Cautionary Note Regarding Forward-Looking Statements:

This press release contains forward-looking statements within the meaning of the Private Securities Litigation Reform Act of 1995, including statements regarding the closing of a potential business combination with Medterra and whether the NYSE will find that the proposed business combination complies with their listing requirements. Forward-looking statements are prefaced by words such as “anticipate,” “expect,” “plan,” “could,” “may,” “will,” “should,” “would,” “intend,” “seem,” “potential,” “appear,” “continue,” “future,” believe,” “estimate,” “forecast,” “project,” and similar words. Forward-looking statements are based on our current expectations and assumptions regarding our business and other future conditions. Because forward-looking statements relate to the future, they are subject to inherent uncertainties, risks and changes in circumstances that are difficult to predict. We caution you, therefore, against relying on any of these forward-looking statements. Our actual results may differ materially from those contemplated by the forward-looking statements for a variety of reasons, including, without limitation, our ability to negotiate and enter into a definitive Merger Agreement, our need to raise sufficient capital to repay Medterra’s indebtedness which will be a condition to closing and additional funding to meet our working capital needs, our ability to reach an agreement with Medterra’s lender on the value of certain warrants, the need for consents and approvals from third parties to proceed with the transaction and any risks and uncertainties which may arise from any failure to obtain such consents and approvals, our ability to convince the NYSE that we will meet its listing requirement upon the closing of the proposed business combination. See also the Risk Factors contained in our Form 10-K for the year ended December 31, 2025. Any forward-looking statement made by us in this presentation speaks only as of the date on which it is made. Factors or events that could cause our actual results to differ may emerge from time to time, and it is not possible for us to predict all of them. We undertake no obligation to publicly update any forward-looking statement, whether as a result of new information, future developments or otherwise, except as may be required by law.


FAQ

What did SBEV announce about NYSE compliance on May 5, 2026?

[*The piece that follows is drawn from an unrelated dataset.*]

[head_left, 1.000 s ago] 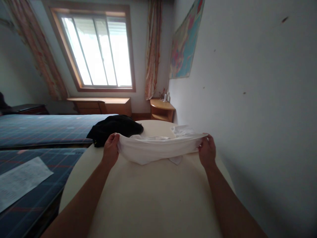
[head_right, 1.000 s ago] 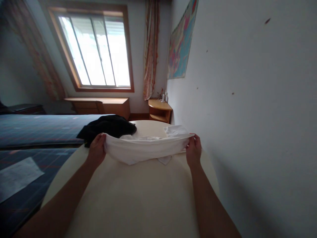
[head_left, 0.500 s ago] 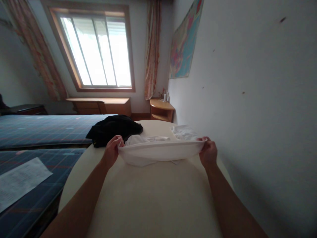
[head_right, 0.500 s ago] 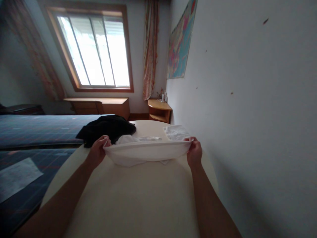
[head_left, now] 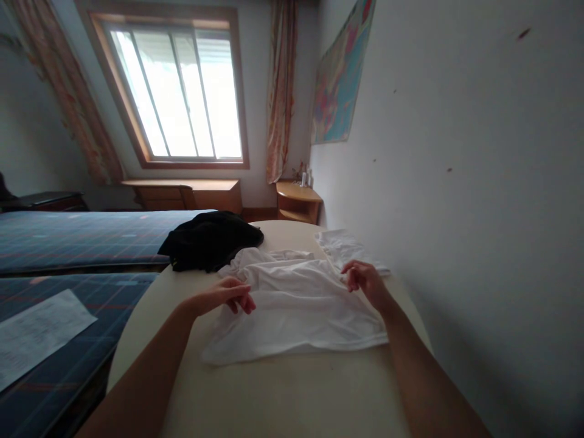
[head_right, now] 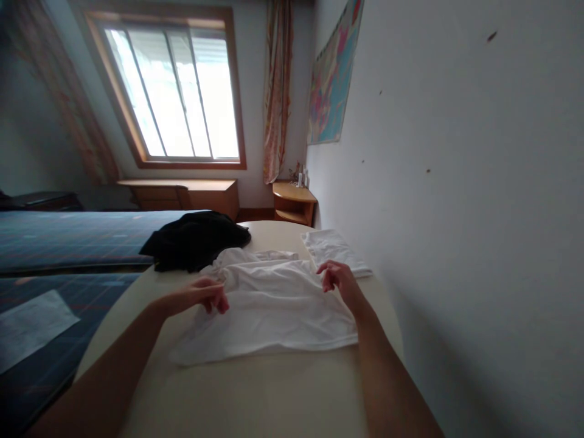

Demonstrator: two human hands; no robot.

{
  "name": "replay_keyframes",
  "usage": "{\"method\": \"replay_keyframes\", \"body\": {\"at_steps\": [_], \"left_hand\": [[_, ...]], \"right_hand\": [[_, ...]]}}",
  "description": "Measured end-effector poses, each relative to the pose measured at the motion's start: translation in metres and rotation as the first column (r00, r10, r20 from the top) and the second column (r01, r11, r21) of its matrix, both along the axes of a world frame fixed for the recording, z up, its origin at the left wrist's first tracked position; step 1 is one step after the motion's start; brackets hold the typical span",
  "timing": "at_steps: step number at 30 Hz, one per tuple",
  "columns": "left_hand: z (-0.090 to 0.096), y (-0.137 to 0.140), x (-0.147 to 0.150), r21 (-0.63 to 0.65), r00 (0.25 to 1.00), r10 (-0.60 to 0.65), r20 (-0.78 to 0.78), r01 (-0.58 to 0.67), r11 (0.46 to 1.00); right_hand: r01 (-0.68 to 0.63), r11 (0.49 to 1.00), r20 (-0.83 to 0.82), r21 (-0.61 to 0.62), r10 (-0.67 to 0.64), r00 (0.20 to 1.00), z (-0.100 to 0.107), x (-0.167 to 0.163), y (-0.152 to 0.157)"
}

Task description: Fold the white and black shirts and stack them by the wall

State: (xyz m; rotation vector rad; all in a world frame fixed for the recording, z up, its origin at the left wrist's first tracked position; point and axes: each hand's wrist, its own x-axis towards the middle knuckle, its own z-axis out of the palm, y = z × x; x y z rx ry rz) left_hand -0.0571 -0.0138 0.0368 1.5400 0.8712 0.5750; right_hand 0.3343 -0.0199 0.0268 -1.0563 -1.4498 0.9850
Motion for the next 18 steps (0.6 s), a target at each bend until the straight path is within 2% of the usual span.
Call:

The company said it received an NYSE notice on April 29, 2026 about shareholders' equity noncompliance. According to the company, a compliance plan is due by May 29, 2026 and acceptance could allow a cure period to January 29, 2027.

What is the May 29, 2026 deadline for Splash (SBEV)?

SBEV must submit a plan to NYSE Regulation by May 29, 2026 to address equity noncompliance. According to the company, an accepted plan may permit a cure period extending through January 29, 2027 to restore compliance.

How could the NYSE cure period affect Splash (SBEV) listing status?

If NYSE accepts the company's plan, SBEV may receive a cure period through January 29, 2027 to restore compliance. According to the company, the cure period would provide additional time to meet the exchange's equity standards.

What is the status of the proposed merger between Splash (SBEV) and Medterra?

Splash has a letter of intent with Medterra and delivered a draft Merger Agreement to Medterra. According to the company, the Merger remains subject to due diligence, execution of definitive agreements, shareholder approval, and customary closing conditions.

What immediate actions is Splash (SBEV) taking after the NYSE notice?

The company said it will submit a compliance plan by May 29, 2026 and pursue balance-sheet measures. According to the company, management is focused on strengthening the balance sheet and aligning with NYSE standards while pursuing the potential Merger.